Reputation: 497
I'm having a table EMPLOYEE(EMP_ID, EMP_NAME, DESC, SALARY)
and I want to retrieve all employees that can do magic tricks. Being able to perform magic is classified as a talent and the talent if each employee is stored at the end of each DESC
entry of each employee.
If an employee has any talent, then the DESC
of that employee will end with 'Talent: __talent_here__'
.For example, Joe is good at juggling, then his description would be something like 'Joe Doe, works here since 2011. Talent: juggling'
. I can assume that in every description there is only one instance of the string literal 'Talent: '
, the talents are always stored at the end of the DESC
and not all employees have talents.
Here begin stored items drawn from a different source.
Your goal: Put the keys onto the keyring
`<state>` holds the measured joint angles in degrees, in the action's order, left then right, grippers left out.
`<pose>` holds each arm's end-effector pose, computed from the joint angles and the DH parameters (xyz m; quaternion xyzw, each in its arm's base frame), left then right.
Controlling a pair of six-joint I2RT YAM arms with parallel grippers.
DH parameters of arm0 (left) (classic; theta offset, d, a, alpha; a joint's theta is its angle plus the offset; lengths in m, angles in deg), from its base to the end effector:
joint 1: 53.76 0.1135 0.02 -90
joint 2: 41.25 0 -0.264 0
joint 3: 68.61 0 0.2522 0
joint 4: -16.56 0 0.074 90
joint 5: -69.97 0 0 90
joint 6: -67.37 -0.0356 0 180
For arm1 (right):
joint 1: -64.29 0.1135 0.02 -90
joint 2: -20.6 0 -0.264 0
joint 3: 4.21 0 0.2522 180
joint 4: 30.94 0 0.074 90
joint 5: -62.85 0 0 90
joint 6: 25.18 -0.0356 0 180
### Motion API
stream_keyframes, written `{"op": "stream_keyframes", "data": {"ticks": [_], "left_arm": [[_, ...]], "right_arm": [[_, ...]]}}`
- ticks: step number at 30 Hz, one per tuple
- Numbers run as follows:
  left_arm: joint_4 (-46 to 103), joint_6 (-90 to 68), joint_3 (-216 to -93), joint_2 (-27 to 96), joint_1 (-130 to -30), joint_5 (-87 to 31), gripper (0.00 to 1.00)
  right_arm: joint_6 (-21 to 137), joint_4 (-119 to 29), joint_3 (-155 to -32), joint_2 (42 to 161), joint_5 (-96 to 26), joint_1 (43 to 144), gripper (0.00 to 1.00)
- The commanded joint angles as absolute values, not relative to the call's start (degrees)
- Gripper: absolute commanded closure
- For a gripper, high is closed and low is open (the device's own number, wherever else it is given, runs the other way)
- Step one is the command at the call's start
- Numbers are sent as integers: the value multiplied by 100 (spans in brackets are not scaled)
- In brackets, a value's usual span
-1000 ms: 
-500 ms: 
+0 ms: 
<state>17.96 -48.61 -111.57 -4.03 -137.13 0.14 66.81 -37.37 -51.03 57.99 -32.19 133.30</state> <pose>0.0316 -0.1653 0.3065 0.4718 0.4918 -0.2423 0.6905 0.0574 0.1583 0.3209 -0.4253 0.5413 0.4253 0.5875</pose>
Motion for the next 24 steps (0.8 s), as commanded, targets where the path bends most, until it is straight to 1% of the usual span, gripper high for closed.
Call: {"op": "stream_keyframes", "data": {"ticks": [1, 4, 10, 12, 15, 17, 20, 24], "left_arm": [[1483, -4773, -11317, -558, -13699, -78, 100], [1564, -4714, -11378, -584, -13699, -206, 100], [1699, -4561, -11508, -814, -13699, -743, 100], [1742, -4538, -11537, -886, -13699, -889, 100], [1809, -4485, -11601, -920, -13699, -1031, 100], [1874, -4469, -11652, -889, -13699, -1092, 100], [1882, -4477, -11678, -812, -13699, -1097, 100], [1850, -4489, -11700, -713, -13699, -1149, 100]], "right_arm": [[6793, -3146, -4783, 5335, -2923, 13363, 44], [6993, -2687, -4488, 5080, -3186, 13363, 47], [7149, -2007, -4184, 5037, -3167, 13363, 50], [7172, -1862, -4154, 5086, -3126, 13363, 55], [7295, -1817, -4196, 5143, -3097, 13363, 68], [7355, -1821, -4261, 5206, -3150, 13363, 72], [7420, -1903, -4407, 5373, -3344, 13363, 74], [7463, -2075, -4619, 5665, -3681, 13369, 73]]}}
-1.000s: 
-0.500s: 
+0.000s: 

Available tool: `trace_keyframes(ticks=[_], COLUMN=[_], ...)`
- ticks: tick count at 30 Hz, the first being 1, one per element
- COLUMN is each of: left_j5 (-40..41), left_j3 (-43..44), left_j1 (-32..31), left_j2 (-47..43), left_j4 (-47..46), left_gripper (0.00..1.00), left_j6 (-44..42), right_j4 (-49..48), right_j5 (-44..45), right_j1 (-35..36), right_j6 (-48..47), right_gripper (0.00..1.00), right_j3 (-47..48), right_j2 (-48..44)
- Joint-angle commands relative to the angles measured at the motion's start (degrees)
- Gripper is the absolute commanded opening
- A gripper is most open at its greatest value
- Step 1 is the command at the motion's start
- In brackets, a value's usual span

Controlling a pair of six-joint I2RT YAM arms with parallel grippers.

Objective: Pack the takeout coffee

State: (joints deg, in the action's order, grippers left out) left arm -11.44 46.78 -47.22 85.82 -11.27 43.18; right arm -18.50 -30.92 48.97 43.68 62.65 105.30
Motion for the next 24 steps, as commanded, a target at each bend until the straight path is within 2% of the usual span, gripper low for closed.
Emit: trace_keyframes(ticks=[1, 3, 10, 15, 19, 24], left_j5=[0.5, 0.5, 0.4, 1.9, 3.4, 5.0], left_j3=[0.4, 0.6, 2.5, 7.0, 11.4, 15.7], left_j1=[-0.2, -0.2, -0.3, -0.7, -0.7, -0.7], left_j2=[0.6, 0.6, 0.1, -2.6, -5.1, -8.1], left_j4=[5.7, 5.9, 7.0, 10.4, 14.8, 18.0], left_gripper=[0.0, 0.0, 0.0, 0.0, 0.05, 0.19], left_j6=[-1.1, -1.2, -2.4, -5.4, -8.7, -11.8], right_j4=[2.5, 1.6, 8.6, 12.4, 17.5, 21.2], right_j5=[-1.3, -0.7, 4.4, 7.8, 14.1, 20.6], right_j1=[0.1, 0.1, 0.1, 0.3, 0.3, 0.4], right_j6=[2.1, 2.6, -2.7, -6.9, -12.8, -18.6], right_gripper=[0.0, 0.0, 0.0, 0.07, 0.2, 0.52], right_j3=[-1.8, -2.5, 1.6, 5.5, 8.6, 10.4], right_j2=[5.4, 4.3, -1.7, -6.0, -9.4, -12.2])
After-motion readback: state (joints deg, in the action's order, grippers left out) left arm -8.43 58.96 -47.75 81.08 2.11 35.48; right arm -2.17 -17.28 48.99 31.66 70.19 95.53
I also want to sort the employees retrieved by their names and I only want the first 50 sorted values
This is the SELECT
statement I'm currently having right now.
SELECT * FROM (
SELECT E.EMP_NAME FROM EMP E
WHERE INSTR(E.DESC, 'Talent: ') > 0
AND INSTR(SUBSTR(E.DESCRIPTION, INSTR(E.DESC, 'Talent: ')), 'magic') > 0
ORDER BY E.EMP_NAME ASC
) WHERE ROWNUM <= 50
/
This SELECT
statement works fine. Now I want to create an index of on the query to improve running time:
CREATE INDEX MAGICIANS ON EMP(
INSTR(DESCRIPTION, 'Talent: '),
INSTR(SUBSTR(DESCRIPTION, INSTR(DESCRIPTION, 'Talent: ')), 'magic'))
/
But this index doesn't seem to work. I'm having about 9000 entries in my table and before creating the index, I the runtime of my select statement is 00.50 seconds. After creating the index, it becomes around 00.49 seconds. I've been experimenting with the index and sometimes the runtime after creating the index is even slightly worse than it was before. (from 00.50 to 00.52 seconds)
Does anyone know why this happens?
Thanks everyone.
Upvotes: 2
Views: 979
Reputation: 12833
APC has it right. The data model is flawed. Having said that, here are two solutions.
Solution 1. Create a function-based index, extracting the actual talent. This makes it possible to search for juggler and clown as well. There are two downsides to this approach. In order for Oracle to use that index, you'll have to repeat the expression in your queries to exactly match the index definition. The second downside is that you can't easily extract the actual talent unless you again repeat the expression in the select list.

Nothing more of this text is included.